Cluster Synchronicities in Filming of IT

IT is one of the longest of Stephen King’s novel and one of the strangest. We watched the 2017 movie version when our daughter, Megan, was home over the holidays. During the movie, we frequently referenced The Stephen King Illustrated Companion, a Christmas gift Megan gave me, and discovered that the seed for this story was planted when King was working on The Stand.

He and his family were living in Boulder, Colorado then and their car, an AMC Matador, needed to be picked up at the garage where it was being repaired. Rather than calling a cab, King decided to walk the three miles to the dealership. He eventually ended up on a narrow, unlit road at twilight.

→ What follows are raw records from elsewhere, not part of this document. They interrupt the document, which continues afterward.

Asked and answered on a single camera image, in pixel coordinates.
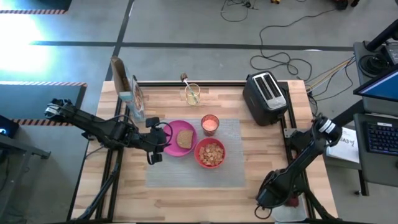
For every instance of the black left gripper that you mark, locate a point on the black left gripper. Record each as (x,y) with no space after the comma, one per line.
(154,140)

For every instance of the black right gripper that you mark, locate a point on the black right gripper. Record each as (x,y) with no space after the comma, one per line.
(273,193)

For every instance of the pink plastic plate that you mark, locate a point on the pink plastic plate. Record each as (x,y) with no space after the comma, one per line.
(171,146)

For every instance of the red apple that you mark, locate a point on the red apple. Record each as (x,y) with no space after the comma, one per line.
(293,202)

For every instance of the brown toast slice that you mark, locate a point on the brown toast slice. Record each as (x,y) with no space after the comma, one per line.
(185,139)

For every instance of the orange plastic bowl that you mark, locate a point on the orange plastic bowl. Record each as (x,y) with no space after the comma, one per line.
(199,161)

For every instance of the blue cinnamon cereal box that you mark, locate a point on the blue cinnamon cereal box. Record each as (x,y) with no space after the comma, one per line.
(136,102)

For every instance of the orange faceted cup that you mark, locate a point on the orange faceted cup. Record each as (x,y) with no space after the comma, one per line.
(210,125)

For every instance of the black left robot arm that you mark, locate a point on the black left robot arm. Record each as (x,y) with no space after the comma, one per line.
(102,130)

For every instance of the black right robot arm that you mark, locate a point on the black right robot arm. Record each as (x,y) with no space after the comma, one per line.
(311,149)

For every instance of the grey woven placemat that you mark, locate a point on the grey woven placemat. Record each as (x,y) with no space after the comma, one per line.
(192,175)

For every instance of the cereal squares heap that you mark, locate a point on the cereal squares heap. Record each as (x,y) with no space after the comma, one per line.
(211,154)

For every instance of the white printed paper sheet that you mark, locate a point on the white printed paper sheet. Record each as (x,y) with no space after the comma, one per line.
(348,149)

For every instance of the black two-slot toaster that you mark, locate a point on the black two-slot toaster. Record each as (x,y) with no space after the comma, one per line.
(259,105)

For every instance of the grey computer desk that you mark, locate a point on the grey computer desk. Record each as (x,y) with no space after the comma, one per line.
(379,171)

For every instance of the black keyboard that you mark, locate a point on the black keyboard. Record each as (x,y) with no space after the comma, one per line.
(384,138)

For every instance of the dark platform with striped edge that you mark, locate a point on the dark platform with striped edge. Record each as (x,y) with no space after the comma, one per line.
(37,99)
(46,4)

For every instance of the grey side table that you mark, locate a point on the grey side table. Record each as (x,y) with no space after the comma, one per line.
(21,149)

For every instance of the computer monitor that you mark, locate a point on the computer monitor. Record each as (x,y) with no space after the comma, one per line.
(377,87)

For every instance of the black device with blue light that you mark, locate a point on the black device with blue light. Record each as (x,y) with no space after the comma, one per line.
(7,127)

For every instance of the black monitor pole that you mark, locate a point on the black monitor pole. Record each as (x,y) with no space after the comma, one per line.
(381,39)

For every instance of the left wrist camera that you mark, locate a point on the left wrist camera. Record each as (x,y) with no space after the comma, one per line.
(152,122)

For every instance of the black aluminium table frame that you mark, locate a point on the black aluminium table frame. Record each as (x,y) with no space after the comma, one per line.
(107,186)

“I was aware of how alone I was. About a quarter of a mile along this road was a wooden bridge, humped and oddly quaint, spanning a stream,” he wrote in a Book-of-the-Month Clun News in 1986. I walked across it. I was wearing cowboy boots with rundown heels, and I was very aware of the sound they made on the boards; they sounded like a hollow click.”

Instead of thinking about the character from The Stand in whose life he was wrapped up at the time, he thought of the story of Billy Goats Gruff, the troll who says, “Whose that trip-trapping on my bridge?” From that point, the entire story “just bounced into my mind on a pogo-stick.” And it wasn’t just the characters that he got, but the “split time frame, the accelerated bounces that would end in a complete breakdown, which might result in a feeling of ‘no time,’ all the monsters that were one monster…the troll under the bridge, of course.”

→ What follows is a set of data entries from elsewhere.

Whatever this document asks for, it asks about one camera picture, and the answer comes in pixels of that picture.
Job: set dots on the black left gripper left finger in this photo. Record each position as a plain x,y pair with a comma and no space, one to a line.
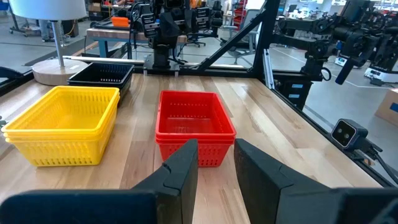
178,186

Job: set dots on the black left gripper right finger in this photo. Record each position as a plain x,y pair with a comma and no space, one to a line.
258,186

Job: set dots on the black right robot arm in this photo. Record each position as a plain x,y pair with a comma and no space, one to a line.
161,34

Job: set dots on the red storage shelf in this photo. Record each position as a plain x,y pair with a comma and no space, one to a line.
241,9

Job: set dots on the black control box blue labels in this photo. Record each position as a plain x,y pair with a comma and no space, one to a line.
295,93

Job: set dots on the brown cardboard box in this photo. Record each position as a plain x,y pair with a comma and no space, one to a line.
388,107

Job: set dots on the grey office chair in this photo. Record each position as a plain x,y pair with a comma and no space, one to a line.
245,34

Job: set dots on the orange box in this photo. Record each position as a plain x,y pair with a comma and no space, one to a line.
120,21

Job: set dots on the black background robot arms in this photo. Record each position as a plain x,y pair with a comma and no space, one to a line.
348,34

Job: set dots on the white shade table lamp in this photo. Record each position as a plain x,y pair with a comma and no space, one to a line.
46,9

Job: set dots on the black table-level camera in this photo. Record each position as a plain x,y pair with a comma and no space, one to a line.
348,133

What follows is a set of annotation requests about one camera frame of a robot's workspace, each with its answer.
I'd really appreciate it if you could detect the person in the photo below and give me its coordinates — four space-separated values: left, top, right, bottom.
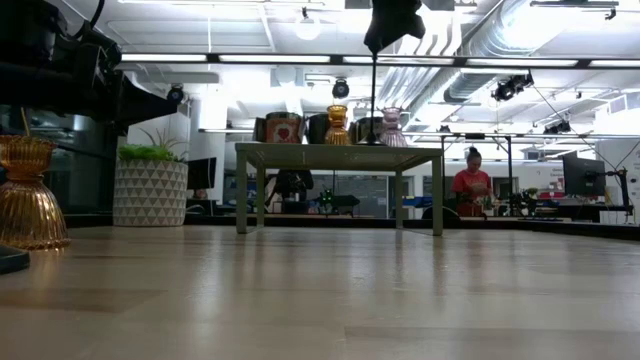
449 146 497 219

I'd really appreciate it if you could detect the silver candle tin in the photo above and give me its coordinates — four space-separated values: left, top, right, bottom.
305 113 332 145

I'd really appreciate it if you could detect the green perforated metal shelf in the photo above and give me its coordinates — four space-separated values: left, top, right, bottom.
234 142 445 237

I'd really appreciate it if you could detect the pink glass candle holder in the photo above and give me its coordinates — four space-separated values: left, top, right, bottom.
378 106 409 148

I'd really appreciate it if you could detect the black computer monitor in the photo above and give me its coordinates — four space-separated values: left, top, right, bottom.
562 151 607 199
187 157 218 191

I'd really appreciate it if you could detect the silver tin orange label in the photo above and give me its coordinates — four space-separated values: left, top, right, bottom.
253 111 306 145

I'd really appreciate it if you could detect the amber glass candle holder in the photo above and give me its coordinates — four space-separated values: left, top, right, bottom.
0 134 72 251
324 104 350 146

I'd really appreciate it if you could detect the succulent in white pot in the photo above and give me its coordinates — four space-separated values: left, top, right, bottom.
112 127 190 229

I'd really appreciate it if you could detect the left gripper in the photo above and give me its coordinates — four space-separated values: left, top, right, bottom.
54 29 179 136

In an interview with Douglas E Winter in The Art of Darkness, (NAL, 1984), King said, “The book is the summation of everything I have done and learned in my whole life to this point. Every monster that ever lived is in this book.”

King was 37 years old.

In the story, the number 27 appears frequently. So here are some synchros: This film was released 27 years after the original 1990 television mini-series. In the book, it is mentioned that “It” returns to Derry approximately every 27 years. Jonathan Brandis, who played young Bill in the original IT film, died at the age of 27. The movie was released a month after the 27th birthday of Bill Skarsgård, who played Pennywise the clown. The official US release date was 9/8/2017. 9+8+2+0+1+7 = 27.

As a writer, I’m intrigued by King’s use of multiple viewpoints in the novel – 7 altogether, and we see these viewpoints when the characters are kids, and when they’re adults. But in this version of IT the movie, everything is told from the kids’ point of view. In the planned sequel, the story will be told by their adult selves 27 years later.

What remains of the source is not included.